▸ **Problem statement**
Using the entries that follow, please report how many lines contain the word "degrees", with no other words.

▸ **Given data**
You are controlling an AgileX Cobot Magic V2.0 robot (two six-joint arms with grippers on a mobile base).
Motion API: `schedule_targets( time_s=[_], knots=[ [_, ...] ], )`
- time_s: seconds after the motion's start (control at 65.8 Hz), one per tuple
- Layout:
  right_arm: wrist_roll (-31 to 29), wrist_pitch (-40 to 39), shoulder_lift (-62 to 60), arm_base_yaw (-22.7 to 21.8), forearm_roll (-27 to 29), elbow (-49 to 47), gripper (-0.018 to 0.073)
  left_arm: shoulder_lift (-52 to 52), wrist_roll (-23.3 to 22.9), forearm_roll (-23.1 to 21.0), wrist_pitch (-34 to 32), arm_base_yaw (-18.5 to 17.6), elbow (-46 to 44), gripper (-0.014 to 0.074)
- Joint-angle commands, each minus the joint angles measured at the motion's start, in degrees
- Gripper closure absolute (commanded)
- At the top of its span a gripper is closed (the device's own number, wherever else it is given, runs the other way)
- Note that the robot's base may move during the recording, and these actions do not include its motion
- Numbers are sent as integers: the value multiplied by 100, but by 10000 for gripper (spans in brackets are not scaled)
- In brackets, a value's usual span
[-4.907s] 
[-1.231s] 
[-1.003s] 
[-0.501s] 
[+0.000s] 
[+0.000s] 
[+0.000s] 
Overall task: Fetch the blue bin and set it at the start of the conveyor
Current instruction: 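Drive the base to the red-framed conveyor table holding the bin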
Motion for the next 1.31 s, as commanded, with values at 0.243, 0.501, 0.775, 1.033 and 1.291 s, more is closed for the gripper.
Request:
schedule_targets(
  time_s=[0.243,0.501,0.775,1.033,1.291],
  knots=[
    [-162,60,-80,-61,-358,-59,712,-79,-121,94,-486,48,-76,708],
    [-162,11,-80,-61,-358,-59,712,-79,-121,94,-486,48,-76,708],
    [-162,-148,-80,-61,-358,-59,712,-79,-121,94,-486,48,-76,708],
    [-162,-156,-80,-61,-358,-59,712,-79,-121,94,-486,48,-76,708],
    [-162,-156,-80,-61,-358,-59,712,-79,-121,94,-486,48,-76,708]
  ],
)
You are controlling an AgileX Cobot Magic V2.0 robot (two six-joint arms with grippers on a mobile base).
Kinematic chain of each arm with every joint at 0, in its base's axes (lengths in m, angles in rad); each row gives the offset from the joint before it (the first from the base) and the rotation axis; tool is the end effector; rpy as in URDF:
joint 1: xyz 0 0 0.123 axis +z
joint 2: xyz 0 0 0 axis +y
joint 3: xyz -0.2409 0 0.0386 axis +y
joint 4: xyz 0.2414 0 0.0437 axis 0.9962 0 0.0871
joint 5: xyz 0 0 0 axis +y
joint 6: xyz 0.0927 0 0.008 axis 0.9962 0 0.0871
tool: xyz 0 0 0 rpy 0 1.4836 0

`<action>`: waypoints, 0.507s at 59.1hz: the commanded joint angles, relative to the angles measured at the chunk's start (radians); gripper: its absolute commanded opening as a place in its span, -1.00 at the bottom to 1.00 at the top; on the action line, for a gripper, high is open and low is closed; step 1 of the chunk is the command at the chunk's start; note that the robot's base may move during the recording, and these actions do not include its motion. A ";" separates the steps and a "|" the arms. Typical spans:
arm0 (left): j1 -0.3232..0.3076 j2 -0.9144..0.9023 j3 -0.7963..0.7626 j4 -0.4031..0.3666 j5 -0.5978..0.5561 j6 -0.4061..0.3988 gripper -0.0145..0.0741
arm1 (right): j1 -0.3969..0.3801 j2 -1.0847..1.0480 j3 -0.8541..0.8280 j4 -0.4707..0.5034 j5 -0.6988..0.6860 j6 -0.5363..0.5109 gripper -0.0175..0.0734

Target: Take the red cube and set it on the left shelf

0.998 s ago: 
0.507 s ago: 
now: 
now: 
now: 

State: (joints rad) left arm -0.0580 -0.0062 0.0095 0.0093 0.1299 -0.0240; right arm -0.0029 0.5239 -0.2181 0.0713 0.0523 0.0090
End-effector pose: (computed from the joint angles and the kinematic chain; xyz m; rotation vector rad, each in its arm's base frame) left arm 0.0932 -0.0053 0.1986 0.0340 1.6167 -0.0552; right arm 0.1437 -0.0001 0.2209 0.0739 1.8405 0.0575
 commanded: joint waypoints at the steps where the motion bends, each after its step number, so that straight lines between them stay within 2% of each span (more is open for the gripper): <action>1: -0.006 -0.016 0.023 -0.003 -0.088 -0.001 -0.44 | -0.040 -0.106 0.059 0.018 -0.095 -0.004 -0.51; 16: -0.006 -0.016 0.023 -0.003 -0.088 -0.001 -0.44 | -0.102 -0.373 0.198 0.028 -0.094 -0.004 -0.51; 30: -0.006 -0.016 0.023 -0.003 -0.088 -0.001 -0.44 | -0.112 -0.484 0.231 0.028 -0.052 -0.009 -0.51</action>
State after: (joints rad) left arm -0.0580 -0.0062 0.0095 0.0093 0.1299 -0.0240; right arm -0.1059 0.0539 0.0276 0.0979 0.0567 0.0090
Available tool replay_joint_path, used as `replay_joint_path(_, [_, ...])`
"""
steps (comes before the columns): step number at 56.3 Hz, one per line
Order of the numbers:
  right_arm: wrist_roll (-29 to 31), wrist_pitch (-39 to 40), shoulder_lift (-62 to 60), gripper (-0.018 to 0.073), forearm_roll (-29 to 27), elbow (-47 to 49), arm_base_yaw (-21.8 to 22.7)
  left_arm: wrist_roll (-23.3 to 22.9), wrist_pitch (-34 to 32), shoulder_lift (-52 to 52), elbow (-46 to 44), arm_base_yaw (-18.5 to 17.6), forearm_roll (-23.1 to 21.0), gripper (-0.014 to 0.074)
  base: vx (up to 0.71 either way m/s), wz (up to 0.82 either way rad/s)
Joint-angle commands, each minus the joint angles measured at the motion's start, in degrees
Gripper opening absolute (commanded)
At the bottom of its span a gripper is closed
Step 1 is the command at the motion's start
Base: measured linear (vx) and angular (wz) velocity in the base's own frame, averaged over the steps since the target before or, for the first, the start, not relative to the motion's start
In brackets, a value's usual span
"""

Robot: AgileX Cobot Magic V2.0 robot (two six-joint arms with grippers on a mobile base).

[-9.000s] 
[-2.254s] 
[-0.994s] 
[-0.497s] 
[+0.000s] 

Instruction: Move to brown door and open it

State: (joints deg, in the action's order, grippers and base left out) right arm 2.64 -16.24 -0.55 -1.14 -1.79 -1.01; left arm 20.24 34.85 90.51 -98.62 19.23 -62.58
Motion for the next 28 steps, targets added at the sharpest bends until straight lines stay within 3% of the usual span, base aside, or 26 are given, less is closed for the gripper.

▸ **Reply**
2